Pour l’instant du moins, c’est aux humains de veiller à ce que l’IA génère tout ce qui est approprié ou répond à leurs attentes.

Biais « cuit au four »

Mais étant donné la frénésie autour de l’IA, ce n’est pas une tâche facile.

Hugging Face dispose d'environ 600 000 modèles d'IA ou d'apprentissage automatique disponibles sur sa plateforme.

« Toutes les deux semaines, un nouveau modèle sort et nous nous efforçons de simplement évaluer et documenter les préjugés ou les comportements indésirables », a déclaré Luccioni.

Une méthode en cours de développement est ce qu'on appelle le dégorgement algorithmique qui permettrait aux ingénieurs d'exciser le contenu, sans ruiner l'ensemble du modèle.

Mais il y a de sérieux doutes que cela puisse réellement fonctionner.

Une autre méthode consisterait à « encourager » un modèle à aller dans la bonne direction, à le « peaufiner », à « récompenser le bien et le mal », a déclaré Ram Sriharsha, directeur de la technologie chez Pinecone.

Pinecone est un spécialiste de la génération augmentée par récupération (ou RAG), une technique où le modèle récupère des informations à partir d'une source fixe et fiable.

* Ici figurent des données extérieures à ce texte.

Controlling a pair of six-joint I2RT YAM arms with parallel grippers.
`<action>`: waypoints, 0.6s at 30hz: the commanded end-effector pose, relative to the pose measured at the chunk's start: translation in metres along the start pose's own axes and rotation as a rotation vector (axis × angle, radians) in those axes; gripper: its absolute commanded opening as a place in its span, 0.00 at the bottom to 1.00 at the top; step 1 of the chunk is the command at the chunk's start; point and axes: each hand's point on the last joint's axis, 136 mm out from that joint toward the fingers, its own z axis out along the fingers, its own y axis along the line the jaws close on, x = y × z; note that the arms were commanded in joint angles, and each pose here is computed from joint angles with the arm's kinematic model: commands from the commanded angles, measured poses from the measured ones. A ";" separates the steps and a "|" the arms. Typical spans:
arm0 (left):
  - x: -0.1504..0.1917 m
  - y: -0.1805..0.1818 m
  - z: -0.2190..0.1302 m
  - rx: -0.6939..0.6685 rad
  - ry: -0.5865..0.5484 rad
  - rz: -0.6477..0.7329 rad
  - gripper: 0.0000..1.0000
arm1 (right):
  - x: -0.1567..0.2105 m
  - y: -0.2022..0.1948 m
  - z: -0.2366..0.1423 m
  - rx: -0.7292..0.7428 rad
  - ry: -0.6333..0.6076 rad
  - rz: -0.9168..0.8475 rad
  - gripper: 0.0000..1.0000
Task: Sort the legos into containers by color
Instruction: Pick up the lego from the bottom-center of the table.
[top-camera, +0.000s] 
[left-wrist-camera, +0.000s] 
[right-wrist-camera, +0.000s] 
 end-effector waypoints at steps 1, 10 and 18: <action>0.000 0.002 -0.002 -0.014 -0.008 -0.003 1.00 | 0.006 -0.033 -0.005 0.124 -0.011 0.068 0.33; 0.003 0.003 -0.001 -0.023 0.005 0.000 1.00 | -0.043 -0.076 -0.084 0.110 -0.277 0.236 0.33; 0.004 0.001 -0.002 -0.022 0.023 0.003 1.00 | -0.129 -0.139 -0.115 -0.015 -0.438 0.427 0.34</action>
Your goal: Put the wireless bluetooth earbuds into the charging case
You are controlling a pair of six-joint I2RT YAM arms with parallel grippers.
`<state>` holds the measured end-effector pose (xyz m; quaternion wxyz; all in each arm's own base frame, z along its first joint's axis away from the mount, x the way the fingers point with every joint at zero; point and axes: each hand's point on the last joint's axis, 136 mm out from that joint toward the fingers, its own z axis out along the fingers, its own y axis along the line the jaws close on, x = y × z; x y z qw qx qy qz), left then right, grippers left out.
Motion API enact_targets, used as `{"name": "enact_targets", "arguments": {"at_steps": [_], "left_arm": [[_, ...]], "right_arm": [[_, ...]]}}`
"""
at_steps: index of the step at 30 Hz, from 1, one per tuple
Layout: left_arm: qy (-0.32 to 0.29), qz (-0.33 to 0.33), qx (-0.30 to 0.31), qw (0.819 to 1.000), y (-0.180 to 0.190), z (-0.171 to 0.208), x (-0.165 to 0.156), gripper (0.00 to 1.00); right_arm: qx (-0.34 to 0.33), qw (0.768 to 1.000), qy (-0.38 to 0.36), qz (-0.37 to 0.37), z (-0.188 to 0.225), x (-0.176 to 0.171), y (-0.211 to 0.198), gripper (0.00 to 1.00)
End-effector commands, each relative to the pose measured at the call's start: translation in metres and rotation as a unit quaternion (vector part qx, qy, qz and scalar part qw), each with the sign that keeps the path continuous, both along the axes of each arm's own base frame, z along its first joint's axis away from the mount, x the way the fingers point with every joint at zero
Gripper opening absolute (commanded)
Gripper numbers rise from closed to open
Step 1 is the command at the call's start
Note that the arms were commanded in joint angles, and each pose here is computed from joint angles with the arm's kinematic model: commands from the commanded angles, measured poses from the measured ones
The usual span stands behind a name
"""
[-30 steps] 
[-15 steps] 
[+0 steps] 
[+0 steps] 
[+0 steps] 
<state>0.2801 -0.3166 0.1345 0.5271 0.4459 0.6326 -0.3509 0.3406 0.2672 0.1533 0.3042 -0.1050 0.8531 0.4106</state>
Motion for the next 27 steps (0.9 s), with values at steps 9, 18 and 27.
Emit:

Pour Weaver du Texas Opportunity & Justice Incubator, ces « nobles » tentatives pour remédier aux préjugés sont « des projections de nos espoirs et de nos rêves sur ce à quoi pourrait ressembler une meilleure version de l’avenir ».

Mais les préjugés « sont également inhérents à ce que signifie être humain et, de ce fait, ils sont également ancrés dans l’IA », a-t-il déclaré.